Stuttgart, 21.11.2008 - Mit Schreiben von 31.10.2008 wurden die Gesellschafter der KS Index Immofonds GdbR erneut von der Geschäftsführung angeschrieben. In dem Schreiben wurde Bezug genommen auf das letzte Rundschreiben vom 15.08.2008 und das Ergebnis der Umfrage mitgeteilt. Im letzten Satz erfahren die Gesellschafter noch nebenbei, dass angeblich aus „Kostenersparnisgründen“ die Abwicklung und Verwaltung nach Ermatingen/Schweiz verlegt wurde.

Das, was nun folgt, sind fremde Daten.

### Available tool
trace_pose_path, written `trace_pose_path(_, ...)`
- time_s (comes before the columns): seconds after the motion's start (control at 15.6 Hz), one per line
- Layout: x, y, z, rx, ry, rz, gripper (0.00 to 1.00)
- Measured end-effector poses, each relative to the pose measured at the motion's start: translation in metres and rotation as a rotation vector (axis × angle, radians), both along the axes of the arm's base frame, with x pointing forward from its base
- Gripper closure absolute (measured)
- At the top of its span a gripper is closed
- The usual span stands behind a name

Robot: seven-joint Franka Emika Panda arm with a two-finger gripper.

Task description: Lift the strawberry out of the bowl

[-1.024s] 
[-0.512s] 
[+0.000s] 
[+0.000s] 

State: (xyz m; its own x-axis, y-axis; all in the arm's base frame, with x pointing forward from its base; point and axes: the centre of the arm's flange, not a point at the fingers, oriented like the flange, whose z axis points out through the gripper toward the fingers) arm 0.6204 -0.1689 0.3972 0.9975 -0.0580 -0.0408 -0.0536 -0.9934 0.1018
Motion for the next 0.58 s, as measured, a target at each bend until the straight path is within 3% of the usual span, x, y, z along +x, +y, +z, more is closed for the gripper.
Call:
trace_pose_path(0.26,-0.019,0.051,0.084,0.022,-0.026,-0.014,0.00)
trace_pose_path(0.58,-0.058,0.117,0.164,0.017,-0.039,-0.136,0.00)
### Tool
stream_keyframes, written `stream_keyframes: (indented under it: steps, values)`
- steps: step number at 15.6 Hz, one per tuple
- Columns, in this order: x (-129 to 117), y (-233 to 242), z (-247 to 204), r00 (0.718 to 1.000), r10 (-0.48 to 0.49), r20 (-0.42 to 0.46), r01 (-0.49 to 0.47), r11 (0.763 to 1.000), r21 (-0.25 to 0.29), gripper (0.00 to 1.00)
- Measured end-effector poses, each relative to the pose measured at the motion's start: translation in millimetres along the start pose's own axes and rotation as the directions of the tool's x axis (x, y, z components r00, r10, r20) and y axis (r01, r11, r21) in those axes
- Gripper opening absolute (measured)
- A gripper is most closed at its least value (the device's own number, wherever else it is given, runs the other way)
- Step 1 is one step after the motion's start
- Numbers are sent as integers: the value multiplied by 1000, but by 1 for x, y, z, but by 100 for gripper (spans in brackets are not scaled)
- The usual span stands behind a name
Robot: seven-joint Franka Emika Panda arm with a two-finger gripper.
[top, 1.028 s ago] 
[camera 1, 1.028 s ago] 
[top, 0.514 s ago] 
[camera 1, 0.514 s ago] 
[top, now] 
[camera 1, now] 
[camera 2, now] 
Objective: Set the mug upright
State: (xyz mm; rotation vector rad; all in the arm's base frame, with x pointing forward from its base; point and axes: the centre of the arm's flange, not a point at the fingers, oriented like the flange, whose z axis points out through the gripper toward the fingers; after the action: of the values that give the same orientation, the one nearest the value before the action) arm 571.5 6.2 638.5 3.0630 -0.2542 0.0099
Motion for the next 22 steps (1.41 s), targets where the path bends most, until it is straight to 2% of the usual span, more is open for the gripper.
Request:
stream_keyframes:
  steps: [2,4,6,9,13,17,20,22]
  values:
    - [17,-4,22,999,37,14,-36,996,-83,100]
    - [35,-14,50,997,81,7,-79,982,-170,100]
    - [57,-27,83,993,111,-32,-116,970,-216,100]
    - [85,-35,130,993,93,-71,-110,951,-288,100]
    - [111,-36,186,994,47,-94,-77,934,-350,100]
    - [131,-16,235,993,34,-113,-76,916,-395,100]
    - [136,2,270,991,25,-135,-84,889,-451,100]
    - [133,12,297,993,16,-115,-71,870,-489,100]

Viele Anleger, die sich als atypisch stille Gesellschafter beteiligt haben, befürchten nun, dass die Versprechen, die ihnen vor etwa zehn Jahren gemacht wurden, zerplatzen und nicht mehr viel übrig bleiben wird von dem bereits eingezahlten Geld. Zuletzt haben sich zahlreiche verunsicherte Gesellschafter der „KS Index Immofonds“ an den Verein Anleger-helfen-Anlegern e.V. gewandt, da sie sich von der Gesellschaft hingehalten fühlen und fürchten, dass von dem Geld, das sie als Einlage über viele Jahre an die Gesellschaft einbezahlt haben, nicht mehr viel übrig sein wird. Dies wäre für viele Anleger ein finanzielles Fiasko.
Bereits in ihrer Ausgabe vom 05.05.1995 hat die Fachzeitschrift kapital-markt intern über die KS Index Immofonds GdbR wie folgt geurteilt: „Da die Prospektierung absolut dilettantisch ist, formelle Kriterien nicht erfüllt werden und der Informationsgehalt Richtung Null tendiert, gehen wir davon aus, dass dieses Immobilienangebot auf jeden Fall haftungsrechtliche Probleme verursachen kann“.
Den Vertrauensanwälten des Vereins Anleger-helfen-Anlegern e.V. ist es bereits in mehreren Fällen gelungen, erfolgreich gegen die damaligen Berater wegen Schadensersatz vorzugehen.